電気電子情報工学科 気体エレクトロニクス研究室
【 指導教職員 】 湯本雅恵, 岩尾徹
【 研究概要 】
 身の回りでは蛍光灯やコピー機あるいはプラズマディスプレーパネルなどに、産業界では環境浄化機器や半導体の微細加工および製造工程など、広い分野で放電が利用されています。しかし、放電は複雑な過程の積み重ねにより生じるものであり、実用化されているものの、その機構が十分に理解されている訳ではないのが実情です。したがって、放電の応用面を更に開拓するには、あるいは更に効率の良い装置を開発するには、放電現象の機構解析が必要です。そこで、本研究室では、放電の応用面を開拓するとともに、そのための基礎研究を進めています。
 放電の基礎過程を解析する立場としては、電子の発生や増倍過程を解析するために、放電空間からの分光測定や、中性励起分子の検出を行っています。一方、シミュレーションにより、電荷の挙動と中性粒子との間のエネルギー平衡、放射パワーの算出、あるいは放電空間における化学反応過程の解析等を行っています。
 応用面では、低気圧から大気圧中の放電まで、幅広い気圧範囲の放電を利用した材料の表面改質やイオン照射を用いた新素材の開発、さらに表面加工や廃棄物の処理等の可能性の追求に取り組んでいます。
【 卒業研究課題 】
・誘電体の表面物性と光電子・2次電子放出特性の解析
・質量分析装置を用いた、中性励起分子の検出
・励起粒子を用いた材料表面の改質
・イオン照射による新素材の開発
・イオン照射による材料表面の改質
・除電気の制御技術の開発
・放電生成物質の存在する空間中での絶縁破壊特性
・超高温気体の光放射特性の解析
・超高温気体の分光学的解析
・アーク陽極点の挙動と電極損耗の解析
・低気圧中アークを用いた表面の超高速処理
・パルス放電を用いた廃棄物の処理
・パルス放電における反応過程の解析
・高温気体中の反応過程のモデリング
・高輝度・大規模照明の開発
・雷放電エネルギーの解明
【 研究室の特色 】
 研究全体に共通したキーワードとして、「電子」「励起分子」「表面」「化学反応」「平衡と非平衡」をあげることができます。真空から高気圧までの広い気圧範囲における放電現象を扱っており、基礎的な観点では、放電物理と材料の表面物性との境界領域を意識して取りあげ、応用的な観点では材料の表面処理や廃棄物処理、超高温の利用等の研究に取り組んでいます。

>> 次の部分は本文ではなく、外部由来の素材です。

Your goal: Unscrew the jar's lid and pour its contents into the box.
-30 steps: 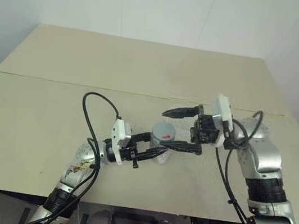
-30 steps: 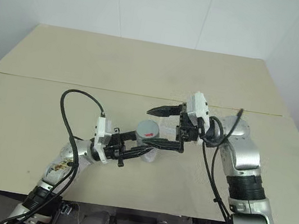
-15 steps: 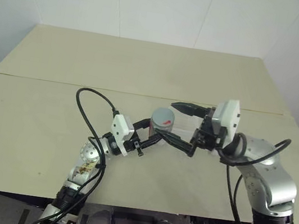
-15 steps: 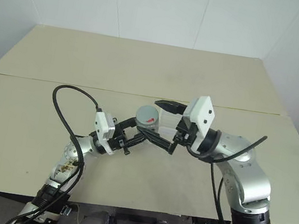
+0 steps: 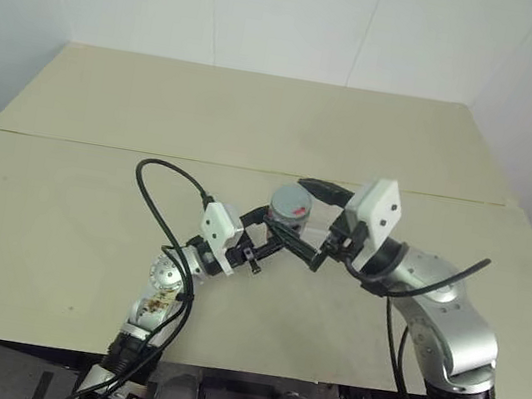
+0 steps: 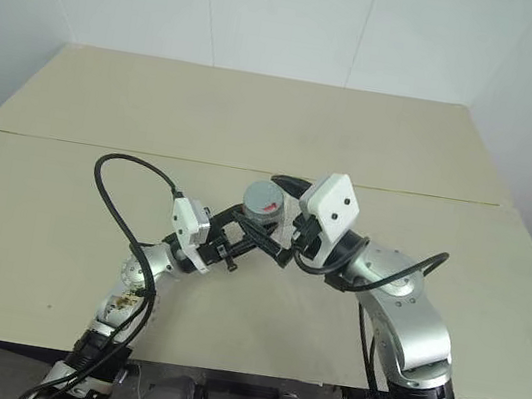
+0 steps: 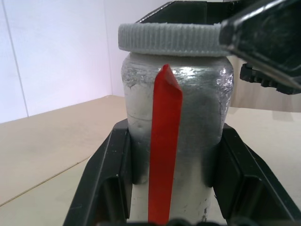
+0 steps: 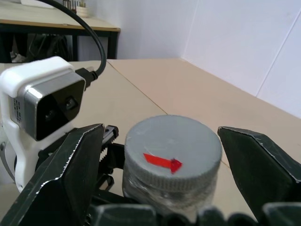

 研究室では、各人が1テーマを担当し、企画から実行、結果のまとめまで一連の仕事を一人で成し遂げる習慣を養うトレーニングを重ねています。その過程で、ミーティングや中間発表を頻度高く行い、プレゼンテーションのトレーニングも合わせて行い、研究を通して、各人の実力に磨きをかけるように取り組んでいます。また、研究をスムースに行う上で不可欠なチームワークを良くする為の各種イヴェントにも積極的に参加することを心掛けています。
 研究成果を社会や企業の要請にフィードバックできるよう、産学連携や共同研究にも積極的に取組むよう心がけています。